Data about your business can be extremely powerful, when analyzed correctly. Once you get familiar with the tools, the power and understanding can become addictive. But most business decisions are based on past experiences and “gut feel”. That definitely makes sense some of the times and in some situations. Applying your wisdom and experience, rather than massive spreadsheets and dashboard certainly helps make quick decisions throughout the day. Running A/B tests to determine the perfect shade of carpet for your office is a sure fire way to make sure it never gets replaced.
10 data analysis mistakes to avoid
- Not cleaning up messy data. Always assume the data you are working with is inaccurate at first. Once you get familiar with it, you will start to “feel” when something is not quite right. Take a first glance using pivot tables or quick analytical tools to look for duplicate records or inconsistent spelling to clean up your data first.
- Not normalizing the data. Say you’re trying to build a dashboard or report to determine you best employees spread out through out the country. Well, you might think that doing some simple counts on client contacts or phone calls would do. Well, what if you have a sales rep that has been with the company for years and has exhausted all of their opportunities with their current client list. Be sure you have a level playing field (as much as possible, anyways…) or you may end up penalizing or crediting some people incorrectly.
- Ignoring outliers. Often times a quick glance at some trended data, like number of visits to your website each day or leads coming through various campaign channels. It’s common for most folks to ignore the extremes (either a huge spike or drop in website visitors, or lead volume) because they are most likely just flukes. But outliers in data can also indicate that something is wrong. Either a process is broken or some web form isn’t working properly. Investigate these outliers in the data to make sure nothing is seriously wrong.
- Fixating on outliers. Okay, so you shouldn’t ignore the outliers as I mentioned in the last point. But you can’t focus on those and ignore everything else either. For example, you probably wouldn’t want to build an entire product line around a 1 day spike in traffic from a popular guest post (unless you have other data points that confirm what your audience wants, of course!)
- Not adjusting for seasonality. Holidays, summer months, and other times of the year can mess up your data. Even a 3 month trend can be explained away because of busy tax season or back-to-school time. Make sure you are considering any seasonality in your data…even days of the week or times of the day!

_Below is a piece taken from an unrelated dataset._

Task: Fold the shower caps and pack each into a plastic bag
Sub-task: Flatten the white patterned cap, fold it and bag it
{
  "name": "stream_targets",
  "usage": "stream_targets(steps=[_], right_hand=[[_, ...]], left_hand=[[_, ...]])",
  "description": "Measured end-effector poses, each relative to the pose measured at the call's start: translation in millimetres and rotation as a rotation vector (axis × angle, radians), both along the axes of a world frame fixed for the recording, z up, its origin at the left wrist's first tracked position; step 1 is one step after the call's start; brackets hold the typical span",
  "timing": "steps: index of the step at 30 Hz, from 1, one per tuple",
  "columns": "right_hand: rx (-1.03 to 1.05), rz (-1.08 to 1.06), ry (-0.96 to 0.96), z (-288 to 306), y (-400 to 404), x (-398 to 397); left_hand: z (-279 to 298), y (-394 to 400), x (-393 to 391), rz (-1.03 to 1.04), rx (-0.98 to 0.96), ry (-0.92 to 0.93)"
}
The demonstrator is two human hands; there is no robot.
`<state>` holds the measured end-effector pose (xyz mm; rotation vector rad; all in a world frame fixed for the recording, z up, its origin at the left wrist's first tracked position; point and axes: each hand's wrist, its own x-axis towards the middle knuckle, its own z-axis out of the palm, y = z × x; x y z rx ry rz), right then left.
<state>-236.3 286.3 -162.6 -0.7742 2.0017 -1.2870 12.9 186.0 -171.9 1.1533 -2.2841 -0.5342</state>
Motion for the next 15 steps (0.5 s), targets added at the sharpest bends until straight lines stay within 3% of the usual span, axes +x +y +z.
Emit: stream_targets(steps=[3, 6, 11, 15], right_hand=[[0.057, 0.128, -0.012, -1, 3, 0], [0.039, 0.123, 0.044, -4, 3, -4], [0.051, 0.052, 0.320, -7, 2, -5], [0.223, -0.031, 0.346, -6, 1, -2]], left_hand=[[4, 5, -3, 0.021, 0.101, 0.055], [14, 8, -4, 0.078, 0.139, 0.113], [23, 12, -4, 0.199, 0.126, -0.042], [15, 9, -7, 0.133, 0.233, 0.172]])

- Not watching metrics in context. When you’re just getting started, it can be tempting to get focus on small wins. While it’s definitely important and a great morale booster, make sure it’s not distracting from other metrics you should be more focused on (like sales, customer satisfaction, etc.)
- Data overload and chart junk. Too. Many. Metrics. Sometimes less is more. Especially when building a dashboard or even just a simple analysis. Make sure that everything on the screen or the page has a clear purpose and there’s no extra stuff to distract.
- Using meaningless metrics. Be sure that you are measuring and responding to stuff that actually matters for your business. If you pick things that don’t matter early on (like web page response time) then you will probably end up ignoring the metric anyways along with a few others that actually do matter to the health of your business.
- “Where did that come from?” Most of your data will come through a collection of systems in your business. For example, your email list is managed by one provider, website visits are in your web analytics tool, and your customer list is spread across 3 other systems. When you collect and combine the data, you need to make sure you haven’t made any mistakes along the way. You may end up drawing the wrong conclusions from the end result.
- Missing the signals through the noise. Spotting trends is hardwired into our brains. Sometimes we see patterns emerge where this is none. Be sure you don’t have an analysis that is feeding you information based on your “need” to see signals where there’s actually just noise.
Data analysis doesn’t have to be a huge chore that must be performed before getting anything done. Rather, data analysis can be used to identify trends you would have otherwise never seen. It’s important to stay informed about the health of your business and tracking key metrics is a great way to do that. It’s important to keep the big picture in mind when drilling into your data but ignoring all together is not the answer either. Decisions should be be informed by your business data, not driven by it.